§ Data under study:
⟨

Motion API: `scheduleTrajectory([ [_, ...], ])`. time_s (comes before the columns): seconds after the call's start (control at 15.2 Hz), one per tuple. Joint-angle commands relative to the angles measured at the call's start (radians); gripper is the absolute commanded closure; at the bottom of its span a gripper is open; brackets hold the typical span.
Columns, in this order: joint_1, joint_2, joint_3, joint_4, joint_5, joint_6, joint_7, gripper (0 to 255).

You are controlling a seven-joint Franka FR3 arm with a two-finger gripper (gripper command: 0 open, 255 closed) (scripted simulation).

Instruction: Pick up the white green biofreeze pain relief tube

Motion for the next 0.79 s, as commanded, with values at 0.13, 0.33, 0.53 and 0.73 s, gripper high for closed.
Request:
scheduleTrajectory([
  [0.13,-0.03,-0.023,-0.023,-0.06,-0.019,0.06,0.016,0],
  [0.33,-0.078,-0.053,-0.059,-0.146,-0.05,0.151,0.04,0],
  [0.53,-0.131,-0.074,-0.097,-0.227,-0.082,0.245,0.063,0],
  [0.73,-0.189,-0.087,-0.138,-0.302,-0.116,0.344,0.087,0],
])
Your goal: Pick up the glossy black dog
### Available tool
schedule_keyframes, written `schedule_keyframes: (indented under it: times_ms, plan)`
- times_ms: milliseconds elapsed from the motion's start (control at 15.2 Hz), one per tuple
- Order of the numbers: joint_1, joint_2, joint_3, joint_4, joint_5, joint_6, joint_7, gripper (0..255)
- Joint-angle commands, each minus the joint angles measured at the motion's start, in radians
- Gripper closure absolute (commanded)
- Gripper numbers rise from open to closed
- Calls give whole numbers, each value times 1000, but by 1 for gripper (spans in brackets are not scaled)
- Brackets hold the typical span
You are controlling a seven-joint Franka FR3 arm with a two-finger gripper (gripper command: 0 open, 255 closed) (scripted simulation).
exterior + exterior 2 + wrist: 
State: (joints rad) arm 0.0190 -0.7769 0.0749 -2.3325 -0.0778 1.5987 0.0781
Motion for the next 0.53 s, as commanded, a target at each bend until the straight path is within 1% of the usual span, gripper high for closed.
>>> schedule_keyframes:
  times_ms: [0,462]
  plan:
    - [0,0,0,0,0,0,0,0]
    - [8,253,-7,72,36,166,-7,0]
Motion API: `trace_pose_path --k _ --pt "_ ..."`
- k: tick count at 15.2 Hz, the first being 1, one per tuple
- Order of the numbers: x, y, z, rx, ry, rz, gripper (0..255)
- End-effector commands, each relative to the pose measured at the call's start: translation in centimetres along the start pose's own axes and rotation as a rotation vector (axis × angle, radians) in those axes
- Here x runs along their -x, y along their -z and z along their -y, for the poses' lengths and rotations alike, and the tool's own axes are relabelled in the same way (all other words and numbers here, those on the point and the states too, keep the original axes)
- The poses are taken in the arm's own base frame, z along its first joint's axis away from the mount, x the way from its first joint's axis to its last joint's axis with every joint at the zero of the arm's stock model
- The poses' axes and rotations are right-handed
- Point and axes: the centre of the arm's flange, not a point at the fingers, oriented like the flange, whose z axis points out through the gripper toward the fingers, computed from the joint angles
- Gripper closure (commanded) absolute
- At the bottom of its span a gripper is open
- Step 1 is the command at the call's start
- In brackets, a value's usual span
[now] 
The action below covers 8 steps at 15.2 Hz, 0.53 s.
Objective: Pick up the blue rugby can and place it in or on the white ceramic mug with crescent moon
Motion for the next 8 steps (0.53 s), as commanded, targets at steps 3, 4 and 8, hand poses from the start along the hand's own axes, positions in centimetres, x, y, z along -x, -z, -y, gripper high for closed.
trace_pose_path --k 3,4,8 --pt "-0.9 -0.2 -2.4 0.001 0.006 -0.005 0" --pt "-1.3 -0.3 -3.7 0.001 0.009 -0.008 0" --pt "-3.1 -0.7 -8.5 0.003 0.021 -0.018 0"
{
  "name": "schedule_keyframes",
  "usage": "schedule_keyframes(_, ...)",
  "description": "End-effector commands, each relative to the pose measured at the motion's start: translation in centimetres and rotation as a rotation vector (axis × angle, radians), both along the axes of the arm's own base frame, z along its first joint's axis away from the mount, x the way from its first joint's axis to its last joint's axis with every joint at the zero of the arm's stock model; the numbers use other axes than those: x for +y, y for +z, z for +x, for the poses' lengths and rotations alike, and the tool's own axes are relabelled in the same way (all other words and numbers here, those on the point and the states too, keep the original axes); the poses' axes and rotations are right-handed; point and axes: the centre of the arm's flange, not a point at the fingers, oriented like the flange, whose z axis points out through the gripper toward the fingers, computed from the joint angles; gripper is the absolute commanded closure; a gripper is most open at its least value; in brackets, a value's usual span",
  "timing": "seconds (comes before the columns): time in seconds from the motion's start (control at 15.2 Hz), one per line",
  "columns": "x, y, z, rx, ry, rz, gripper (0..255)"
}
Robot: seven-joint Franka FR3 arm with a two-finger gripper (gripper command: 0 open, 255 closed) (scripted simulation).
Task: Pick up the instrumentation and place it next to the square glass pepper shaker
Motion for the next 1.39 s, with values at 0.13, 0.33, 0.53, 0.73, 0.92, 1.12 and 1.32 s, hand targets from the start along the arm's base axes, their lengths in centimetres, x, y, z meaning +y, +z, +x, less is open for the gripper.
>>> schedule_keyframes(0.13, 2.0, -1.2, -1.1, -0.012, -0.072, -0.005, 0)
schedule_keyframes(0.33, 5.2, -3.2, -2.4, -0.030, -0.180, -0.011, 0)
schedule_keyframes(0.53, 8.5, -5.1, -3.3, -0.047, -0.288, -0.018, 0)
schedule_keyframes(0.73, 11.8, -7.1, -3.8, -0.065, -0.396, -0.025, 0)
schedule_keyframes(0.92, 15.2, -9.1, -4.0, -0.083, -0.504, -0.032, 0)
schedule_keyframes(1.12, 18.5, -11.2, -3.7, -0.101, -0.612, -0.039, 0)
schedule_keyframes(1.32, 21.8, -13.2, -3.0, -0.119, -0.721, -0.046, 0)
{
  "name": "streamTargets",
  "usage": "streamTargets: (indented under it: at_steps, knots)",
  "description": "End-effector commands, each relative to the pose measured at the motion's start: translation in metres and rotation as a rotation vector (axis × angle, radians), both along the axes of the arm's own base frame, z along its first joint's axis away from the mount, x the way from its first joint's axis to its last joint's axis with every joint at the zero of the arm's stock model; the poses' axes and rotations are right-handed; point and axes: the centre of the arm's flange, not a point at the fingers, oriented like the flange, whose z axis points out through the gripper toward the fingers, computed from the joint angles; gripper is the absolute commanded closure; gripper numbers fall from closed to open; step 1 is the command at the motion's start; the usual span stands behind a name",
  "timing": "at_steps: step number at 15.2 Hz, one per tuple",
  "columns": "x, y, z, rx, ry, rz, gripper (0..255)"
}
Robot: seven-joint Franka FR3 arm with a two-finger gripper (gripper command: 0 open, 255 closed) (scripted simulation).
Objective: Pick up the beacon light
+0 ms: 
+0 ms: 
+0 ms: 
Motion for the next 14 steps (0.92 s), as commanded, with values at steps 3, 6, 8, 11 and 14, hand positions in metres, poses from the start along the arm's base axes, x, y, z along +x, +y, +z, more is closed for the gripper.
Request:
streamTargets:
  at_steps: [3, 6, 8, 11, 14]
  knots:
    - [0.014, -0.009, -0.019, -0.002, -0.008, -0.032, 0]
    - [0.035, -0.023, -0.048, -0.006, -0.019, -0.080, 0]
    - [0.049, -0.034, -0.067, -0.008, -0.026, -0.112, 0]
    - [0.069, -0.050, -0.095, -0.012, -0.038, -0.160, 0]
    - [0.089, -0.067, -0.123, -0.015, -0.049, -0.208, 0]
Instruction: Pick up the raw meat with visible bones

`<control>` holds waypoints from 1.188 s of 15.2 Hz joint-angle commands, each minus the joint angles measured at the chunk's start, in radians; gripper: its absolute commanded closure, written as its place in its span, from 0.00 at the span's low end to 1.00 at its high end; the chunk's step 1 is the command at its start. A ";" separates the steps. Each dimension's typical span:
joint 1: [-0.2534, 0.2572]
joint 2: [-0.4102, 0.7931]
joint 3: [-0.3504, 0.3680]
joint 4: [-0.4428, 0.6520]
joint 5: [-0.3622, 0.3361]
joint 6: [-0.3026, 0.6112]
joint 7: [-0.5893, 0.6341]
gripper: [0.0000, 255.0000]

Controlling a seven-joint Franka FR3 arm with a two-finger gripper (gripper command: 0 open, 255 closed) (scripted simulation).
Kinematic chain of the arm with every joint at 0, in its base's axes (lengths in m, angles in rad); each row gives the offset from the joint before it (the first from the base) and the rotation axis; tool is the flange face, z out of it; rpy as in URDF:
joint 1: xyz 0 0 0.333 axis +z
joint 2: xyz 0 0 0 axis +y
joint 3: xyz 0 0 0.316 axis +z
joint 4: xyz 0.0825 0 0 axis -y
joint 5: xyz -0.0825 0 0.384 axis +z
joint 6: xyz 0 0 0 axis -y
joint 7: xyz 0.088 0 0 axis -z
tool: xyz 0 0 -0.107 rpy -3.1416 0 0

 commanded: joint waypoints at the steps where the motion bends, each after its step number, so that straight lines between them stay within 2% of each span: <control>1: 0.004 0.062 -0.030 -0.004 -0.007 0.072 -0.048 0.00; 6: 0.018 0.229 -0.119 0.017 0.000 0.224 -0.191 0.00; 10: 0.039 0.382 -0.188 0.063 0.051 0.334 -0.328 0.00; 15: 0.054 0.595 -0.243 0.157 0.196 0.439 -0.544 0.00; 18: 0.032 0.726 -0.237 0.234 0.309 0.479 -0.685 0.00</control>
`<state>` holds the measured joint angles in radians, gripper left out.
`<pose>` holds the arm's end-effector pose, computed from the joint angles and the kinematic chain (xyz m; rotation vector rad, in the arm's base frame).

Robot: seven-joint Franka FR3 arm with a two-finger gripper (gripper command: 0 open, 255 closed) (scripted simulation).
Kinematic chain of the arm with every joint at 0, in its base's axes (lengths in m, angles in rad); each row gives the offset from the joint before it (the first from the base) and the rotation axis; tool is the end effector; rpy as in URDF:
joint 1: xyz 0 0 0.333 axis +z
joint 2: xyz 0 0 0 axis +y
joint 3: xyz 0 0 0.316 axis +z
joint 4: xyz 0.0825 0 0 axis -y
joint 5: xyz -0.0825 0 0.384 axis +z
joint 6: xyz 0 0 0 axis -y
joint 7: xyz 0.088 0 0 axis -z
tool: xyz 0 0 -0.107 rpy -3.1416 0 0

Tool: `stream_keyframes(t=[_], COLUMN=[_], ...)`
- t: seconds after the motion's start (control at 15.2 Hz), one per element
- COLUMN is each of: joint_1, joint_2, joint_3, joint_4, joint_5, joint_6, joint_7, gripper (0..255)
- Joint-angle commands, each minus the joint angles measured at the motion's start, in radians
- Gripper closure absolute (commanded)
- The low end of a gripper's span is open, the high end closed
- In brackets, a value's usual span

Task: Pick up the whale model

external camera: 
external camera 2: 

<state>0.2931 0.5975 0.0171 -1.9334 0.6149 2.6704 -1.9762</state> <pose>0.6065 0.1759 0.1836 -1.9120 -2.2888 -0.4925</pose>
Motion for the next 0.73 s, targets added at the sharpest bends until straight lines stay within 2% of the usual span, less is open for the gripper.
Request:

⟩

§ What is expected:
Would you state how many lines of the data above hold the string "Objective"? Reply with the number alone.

§ Response to the task:
2